Once the CCIC is integrated into the electronic system, the submission process would be seamless for both the IRB and CCIC. The same integration could be done with all committees reviewing research protocols, he says.
The IRB asks the various committees if they want to be integrated, and the hope is that they all will as soon as it's possible, Stillman says.
"If they say they'd love to be a part of it, we develop it and test it with that group and then move on to the next group," Stillman says.
• Train staff, IRB members, and investigators to use electronic system: The institution provided departmental training and hired a fulltime trainer who worked with each individual, Stillman says.
However, since everyone in the IRB office had been involved with the electronic system since it first was implemented, there was not as much need for training once it was completed, he notes.
IRB members and investigators also were involved in building the software process and could submit comments about how to make it more user-friendly.
"It'd take their comments to the developer and sometimes implement the enhancements within a couple of weeks," Stillman says.
"It's an intuitive system," Stillman says. "So a researcher, who has never used it, can fill out the form electronically once he gets a log-in and password."
In fact, the electronic process is so easy that the IRB office gets more questions about regulatory issues than it does about how to use the electronic submission system, Stillman says.

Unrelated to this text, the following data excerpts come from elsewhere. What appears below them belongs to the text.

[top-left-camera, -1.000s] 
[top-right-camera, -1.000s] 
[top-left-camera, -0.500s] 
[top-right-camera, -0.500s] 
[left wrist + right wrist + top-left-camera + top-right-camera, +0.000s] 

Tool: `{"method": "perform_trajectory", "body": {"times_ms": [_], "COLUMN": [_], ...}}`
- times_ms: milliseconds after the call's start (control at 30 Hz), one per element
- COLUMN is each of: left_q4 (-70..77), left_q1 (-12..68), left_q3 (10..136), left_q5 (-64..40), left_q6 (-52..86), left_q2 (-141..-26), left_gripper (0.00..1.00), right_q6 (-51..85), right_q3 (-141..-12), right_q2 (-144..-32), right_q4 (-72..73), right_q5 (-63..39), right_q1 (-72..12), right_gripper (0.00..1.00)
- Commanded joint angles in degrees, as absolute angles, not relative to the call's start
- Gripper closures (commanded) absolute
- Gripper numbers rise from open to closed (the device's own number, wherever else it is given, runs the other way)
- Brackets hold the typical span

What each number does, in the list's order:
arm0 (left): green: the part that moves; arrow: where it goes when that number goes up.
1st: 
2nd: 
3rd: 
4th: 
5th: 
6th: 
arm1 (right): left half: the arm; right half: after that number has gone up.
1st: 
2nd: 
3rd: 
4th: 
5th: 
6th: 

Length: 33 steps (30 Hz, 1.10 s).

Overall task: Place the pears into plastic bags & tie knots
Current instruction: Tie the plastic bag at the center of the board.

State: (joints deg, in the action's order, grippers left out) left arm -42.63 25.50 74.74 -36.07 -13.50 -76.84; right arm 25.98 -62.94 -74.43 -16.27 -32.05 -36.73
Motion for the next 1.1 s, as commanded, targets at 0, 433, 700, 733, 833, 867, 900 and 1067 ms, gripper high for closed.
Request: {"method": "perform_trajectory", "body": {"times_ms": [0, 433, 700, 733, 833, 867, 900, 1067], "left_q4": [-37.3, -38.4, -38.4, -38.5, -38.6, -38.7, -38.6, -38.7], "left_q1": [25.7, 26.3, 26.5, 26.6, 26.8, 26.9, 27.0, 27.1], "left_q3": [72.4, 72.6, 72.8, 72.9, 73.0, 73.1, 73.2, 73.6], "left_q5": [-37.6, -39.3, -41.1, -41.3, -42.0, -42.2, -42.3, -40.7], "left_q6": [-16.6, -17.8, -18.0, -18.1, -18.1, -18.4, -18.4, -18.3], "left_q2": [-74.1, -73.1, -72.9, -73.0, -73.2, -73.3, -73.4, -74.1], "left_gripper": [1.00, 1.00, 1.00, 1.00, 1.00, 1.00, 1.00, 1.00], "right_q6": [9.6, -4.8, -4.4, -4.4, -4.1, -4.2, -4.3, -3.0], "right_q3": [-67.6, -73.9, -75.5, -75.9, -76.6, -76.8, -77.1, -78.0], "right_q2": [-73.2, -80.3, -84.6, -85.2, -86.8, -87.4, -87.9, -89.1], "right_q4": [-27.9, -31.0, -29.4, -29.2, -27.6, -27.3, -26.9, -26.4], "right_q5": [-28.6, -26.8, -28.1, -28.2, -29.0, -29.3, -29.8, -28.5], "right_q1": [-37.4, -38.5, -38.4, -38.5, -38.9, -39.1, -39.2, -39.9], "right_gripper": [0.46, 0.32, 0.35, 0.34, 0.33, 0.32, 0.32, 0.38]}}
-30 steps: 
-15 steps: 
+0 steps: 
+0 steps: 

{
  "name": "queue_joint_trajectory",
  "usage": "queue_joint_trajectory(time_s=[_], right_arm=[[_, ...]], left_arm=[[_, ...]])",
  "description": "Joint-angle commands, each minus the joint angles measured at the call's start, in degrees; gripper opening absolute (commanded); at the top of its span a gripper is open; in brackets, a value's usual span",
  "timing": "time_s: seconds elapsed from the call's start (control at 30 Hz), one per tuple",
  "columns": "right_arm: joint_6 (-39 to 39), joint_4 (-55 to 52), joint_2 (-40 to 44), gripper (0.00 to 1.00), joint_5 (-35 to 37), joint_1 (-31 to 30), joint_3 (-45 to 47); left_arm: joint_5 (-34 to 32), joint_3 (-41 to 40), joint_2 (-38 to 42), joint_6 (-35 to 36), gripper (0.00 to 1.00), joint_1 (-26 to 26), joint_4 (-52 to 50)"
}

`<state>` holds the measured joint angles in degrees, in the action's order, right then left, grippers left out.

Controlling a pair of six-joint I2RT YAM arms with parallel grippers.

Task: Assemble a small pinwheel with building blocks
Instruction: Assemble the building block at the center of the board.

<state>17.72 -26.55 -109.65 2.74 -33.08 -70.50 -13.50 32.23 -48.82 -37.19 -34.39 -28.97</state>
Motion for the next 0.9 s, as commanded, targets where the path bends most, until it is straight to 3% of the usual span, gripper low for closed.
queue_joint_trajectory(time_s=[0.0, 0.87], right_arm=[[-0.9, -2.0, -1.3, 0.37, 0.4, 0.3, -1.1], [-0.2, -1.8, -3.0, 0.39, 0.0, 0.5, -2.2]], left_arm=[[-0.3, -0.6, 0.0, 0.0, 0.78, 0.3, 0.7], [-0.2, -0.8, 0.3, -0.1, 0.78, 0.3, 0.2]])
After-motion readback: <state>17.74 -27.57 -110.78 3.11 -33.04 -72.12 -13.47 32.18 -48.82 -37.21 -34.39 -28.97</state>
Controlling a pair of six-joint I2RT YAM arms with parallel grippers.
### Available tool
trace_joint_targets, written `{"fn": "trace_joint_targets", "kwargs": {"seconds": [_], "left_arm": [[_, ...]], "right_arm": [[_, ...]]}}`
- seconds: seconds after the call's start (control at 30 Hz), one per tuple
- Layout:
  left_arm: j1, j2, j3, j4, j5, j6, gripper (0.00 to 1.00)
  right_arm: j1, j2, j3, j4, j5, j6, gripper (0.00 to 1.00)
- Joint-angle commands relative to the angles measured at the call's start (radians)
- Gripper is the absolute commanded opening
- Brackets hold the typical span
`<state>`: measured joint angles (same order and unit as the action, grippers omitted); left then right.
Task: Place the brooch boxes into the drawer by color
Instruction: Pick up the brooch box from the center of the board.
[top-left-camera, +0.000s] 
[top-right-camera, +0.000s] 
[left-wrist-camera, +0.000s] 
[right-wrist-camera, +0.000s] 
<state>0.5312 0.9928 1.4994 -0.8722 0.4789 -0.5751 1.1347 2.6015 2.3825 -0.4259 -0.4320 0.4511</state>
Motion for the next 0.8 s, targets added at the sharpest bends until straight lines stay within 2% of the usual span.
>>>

• Market electronic system institution-wide: "The key selling point was the idea that investigators didn't have to submit paper and copies and that they had their own web-based workspace to access all of their own projects," Stillman says.
Also, investigators could see where they were in the queue.
Besides saving paper, the electronic process is much more flexible for investigators. "Now if an investigator's study has an expedited review, it can be logged in and done very quickly," Stillman says. "Before, the investigator might receive a packet with questions, but now it's a nice application that's pre-vetted by the IRB staff, and it allows users to log in anytime day or night."
These features helped to sell the system to investigators. "We were surprised in how well it was received," he says. "We got a lot of support from day one."
IRB members also needed to buy-in to the process. The electronic forms clearly show questions related to the type of protocol that has been submitted, Stillman says. If the electronic process had been difficult to maneuver, the IRB would have protested, he says.
"Most found it easier to work with the protocols on-line," Stillman says. "Older IRB members might not have liked it and asked for paper, but now they're used to it."
In the future, the electronic system will permit the IRB office to run reports showing how long a study was in the pre-review process and how long the IRB considered it. All of this information could be useful for quality improvement projects, Stillman says.